Semerbak senja. Mungkin ada yang lebih tahu. Ada yang lebih tahu apa makna ini. Atau bahkan tergiur begitu saja. Tenang saja, ini hanya sebatas semerbak. Suatu hal yang jarang diketahui orang. Cukup kita-kita saja yang merasakannya, ya! Jangan patah untuk mengartikan semerbak ini. Seutas kata. Tak sebatas itu. Lebih luas lagi. Seluas samudera yang tak bertuan.
Aku lebih suka dengan kopi di senja ini. Kenapa? Kopi ini lebih hangat daripada kehangatan seorang dia. Bumbung asap kopi itu. Aku lebih suka meneguknya dengan rasa pahit daripada harus bermanis-manis ria. Aku suka pahit. Pahit bukan manis lagi, ya!

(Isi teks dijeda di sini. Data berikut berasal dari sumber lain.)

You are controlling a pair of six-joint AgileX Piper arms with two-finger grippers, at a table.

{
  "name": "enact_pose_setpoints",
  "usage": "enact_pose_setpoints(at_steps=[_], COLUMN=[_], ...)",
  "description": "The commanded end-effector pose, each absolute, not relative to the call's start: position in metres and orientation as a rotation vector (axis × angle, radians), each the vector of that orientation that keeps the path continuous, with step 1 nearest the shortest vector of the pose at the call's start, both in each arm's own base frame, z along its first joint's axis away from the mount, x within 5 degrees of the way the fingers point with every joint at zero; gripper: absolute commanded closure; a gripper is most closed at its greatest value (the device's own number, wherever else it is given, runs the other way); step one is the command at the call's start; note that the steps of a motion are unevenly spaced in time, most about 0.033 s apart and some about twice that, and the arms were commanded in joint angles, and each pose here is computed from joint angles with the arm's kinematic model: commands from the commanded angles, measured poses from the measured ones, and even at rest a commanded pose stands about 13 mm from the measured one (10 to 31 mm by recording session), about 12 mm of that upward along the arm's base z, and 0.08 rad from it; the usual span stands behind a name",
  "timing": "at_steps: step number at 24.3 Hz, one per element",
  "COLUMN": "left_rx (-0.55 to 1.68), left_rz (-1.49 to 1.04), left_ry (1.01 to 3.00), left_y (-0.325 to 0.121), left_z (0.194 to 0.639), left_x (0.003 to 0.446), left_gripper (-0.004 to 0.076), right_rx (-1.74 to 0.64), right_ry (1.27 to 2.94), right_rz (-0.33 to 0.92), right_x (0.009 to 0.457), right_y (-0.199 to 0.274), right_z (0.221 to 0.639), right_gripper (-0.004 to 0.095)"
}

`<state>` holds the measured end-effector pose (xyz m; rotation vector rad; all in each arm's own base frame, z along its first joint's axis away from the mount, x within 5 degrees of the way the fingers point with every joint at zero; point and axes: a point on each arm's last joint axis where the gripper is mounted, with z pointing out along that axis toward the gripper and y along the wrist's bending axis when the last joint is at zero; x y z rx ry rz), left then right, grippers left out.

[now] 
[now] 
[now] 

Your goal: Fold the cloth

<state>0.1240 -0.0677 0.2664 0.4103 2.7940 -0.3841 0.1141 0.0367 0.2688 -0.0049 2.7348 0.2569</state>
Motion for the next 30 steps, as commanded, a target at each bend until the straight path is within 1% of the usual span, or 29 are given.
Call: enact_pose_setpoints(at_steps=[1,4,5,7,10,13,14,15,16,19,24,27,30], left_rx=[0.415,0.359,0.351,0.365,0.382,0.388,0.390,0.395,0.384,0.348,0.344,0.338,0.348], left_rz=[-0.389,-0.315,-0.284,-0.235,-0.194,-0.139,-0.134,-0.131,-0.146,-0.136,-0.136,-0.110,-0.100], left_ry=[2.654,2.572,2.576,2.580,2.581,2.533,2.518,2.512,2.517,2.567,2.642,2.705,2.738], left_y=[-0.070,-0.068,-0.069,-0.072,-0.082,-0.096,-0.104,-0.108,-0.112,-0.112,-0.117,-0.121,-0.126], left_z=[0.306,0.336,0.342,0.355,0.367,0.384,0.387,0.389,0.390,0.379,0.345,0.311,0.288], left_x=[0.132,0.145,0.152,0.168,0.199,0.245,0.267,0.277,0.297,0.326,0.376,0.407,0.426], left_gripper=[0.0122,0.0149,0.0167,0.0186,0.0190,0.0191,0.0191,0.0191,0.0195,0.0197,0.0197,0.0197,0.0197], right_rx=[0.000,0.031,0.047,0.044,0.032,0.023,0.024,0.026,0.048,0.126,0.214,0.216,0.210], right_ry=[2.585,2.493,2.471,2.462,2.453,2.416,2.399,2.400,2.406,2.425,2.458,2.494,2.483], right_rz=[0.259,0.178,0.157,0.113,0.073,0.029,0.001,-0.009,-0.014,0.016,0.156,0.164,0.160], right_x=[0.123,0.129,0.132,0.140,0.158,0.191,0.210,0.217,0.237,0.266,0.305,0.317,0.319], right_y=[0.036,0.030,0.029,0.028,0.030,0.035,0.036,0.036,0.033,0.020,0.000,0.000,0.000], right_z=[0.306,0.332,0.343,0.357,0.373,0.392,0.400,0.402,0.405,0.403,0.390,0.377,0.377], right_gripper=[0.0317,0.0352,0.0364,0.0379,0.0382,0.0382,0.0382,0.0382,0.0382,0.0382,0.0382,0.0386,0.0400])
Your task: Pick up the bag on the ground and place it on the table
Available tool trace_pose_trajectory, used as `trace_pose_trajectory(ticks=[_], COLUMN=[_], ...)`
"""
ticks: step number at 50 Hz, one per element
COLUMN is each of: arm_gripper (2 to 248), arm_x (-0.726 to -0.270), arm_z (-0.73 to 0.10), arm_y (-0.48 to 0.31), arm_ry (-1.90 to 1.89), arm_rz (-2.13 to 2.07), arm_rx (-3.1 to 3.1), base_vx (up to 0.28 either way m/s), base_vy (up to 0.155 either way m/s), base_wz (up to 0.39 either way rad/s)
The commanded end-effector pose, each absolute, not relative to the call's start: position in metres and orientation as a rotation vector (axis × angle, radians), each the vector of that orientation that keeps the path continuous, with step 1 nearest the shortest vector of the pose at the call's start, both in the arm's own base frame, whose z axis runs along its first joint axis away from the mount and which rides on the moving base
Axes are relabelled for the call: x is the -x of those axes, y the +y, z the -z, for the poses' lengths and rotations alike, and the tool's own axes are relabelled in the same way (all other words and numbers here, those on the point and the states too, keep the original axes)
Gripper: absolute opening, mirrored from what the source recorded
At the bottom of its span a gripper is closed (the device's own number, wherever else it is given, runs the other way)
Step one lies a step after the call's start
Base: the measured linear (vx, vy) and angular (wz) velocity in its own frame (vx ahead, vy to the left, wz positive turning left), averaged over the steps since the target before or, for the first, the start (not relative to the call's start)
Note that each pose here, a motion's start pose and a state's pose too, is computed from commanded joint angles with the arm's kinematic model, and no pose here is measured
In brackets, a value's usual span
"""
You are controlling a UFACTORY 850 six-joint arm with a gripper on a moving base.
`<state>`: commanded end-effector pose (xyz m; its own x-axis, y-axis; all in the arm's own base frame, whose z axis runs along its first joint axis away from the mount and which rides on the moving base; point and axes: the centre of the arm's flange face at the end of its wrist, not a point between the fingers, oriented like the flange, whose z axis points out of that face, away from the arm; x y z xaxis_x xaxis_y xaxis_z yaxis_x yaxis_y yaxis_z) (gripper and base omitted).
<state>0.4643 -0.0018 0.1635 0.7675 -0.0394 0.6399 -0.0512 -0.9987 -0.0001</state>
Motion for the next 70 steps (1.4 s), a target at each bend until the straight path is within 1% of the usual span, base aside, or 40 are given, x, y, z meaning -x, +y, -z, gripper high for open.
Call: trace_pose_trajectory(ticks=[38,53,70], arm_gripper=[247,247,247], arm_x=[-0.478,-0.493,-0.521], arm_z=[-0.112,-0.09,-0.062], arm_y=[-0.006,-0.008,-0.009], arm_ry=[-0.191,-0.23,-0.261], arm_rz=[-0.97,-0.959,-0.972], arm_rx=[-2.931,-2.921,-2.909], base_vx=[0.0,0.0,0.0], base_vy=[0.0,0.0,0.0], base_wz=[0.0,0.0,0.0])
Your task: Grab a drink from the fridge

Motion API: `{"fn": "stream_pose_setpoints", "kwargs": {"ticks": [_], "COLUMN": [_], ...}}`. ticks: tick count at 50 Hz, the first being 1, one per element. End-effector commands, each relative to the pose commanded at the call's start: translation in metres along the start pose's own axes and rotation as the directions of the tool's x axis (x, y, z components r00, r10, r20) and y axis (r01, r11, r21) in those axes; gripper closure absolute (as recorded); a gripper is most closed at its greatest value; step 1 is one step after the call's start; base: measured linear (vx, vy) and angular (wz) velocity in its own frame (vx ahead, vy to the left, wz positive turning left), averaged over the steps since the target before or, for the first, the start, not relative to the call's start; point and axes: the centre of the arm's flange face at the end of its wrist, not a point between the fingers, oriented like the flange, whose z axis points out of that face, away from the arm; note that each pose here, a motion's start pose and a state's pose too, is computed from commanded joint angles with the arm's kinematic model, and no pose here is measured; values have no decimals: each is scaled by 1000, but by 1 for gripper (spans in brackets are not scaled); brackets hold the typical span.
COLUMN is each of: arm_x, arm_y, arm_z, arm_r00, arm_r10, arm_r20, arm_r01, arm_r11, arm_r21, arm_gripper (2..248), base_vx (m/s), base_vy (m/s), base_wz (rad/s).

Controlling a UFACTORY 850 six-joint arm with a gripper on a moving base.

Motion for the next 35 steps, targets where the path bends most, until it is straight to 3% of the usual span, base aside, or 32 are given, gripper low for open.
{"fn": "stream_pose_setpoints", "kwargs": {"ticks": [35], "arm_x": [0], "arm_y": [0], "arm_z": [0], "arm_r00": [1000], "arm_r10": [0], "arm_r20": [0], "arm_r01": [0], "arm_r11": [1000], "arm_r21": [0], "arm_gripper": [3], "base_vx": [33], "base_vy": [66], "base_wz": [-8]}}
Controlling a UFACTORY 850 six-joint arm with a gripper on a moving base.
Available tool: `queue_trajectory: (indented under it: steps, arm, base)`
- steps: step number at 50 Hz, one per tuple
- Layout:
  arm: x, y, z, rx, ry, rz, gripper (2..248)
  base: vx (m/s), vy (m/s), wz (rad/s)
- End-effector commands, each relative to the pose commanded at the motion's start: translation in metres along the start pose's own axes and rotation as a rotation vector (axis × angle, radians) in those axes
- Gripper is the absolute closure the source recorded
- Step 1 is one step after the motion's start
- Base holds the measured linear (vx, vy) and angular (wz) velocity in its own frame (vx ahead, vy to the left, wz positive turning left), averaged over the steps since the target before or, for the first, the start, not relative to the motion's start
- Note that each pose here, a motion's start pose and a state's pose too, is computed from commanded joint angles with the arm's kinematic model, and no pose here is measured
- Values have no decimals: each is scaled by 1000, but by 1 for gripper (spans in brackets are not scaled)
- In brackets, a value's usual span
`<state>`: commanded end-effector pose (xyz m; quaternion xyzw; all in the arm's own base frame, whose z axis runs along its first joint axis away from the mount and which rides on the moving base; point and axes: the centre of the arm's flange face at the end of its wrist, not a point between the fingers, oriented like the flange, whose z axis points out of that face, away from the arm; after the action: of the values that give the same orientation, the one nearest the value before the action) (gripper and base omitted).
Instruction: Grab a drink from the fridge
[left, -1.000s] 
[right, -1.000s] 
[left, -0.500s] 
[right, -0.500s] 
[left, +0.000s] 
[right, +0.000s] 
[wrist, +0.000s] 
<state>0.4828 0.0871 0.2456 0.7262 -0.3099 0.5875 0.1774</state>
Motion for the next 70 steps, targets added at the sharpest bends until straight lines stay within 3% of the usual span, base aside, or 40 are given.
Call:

Aku lebih suka dengan bunga. Kenapa? Bunga ini lebih menawan daripada syahdunya seorang dia. Keelokan bunga itu. Aku lebih suka memandanginya dengan rasa cintaku daripada harus membenci ria. Aku suka bunga. Bunga tapi bukan bunga raflessia, ya!
Kupikir ada rasa hebat tentang senja. Empat lima enam hingga ku tak mampu menghitungnya lagi. Siapa lagi jika bukan dia. Dia yang tebersit dalam benakku hingga senja lupa akan semerbaknya.
Tolonglah, jangan datang!
Bukan waktunya... cukuplah datang untuk sekilas. Kemudian pergilah.
Jangan datang, karena aku belum siap menjadi kehadiran.
Aku hanya siap untuk menunggu, bukan mencari.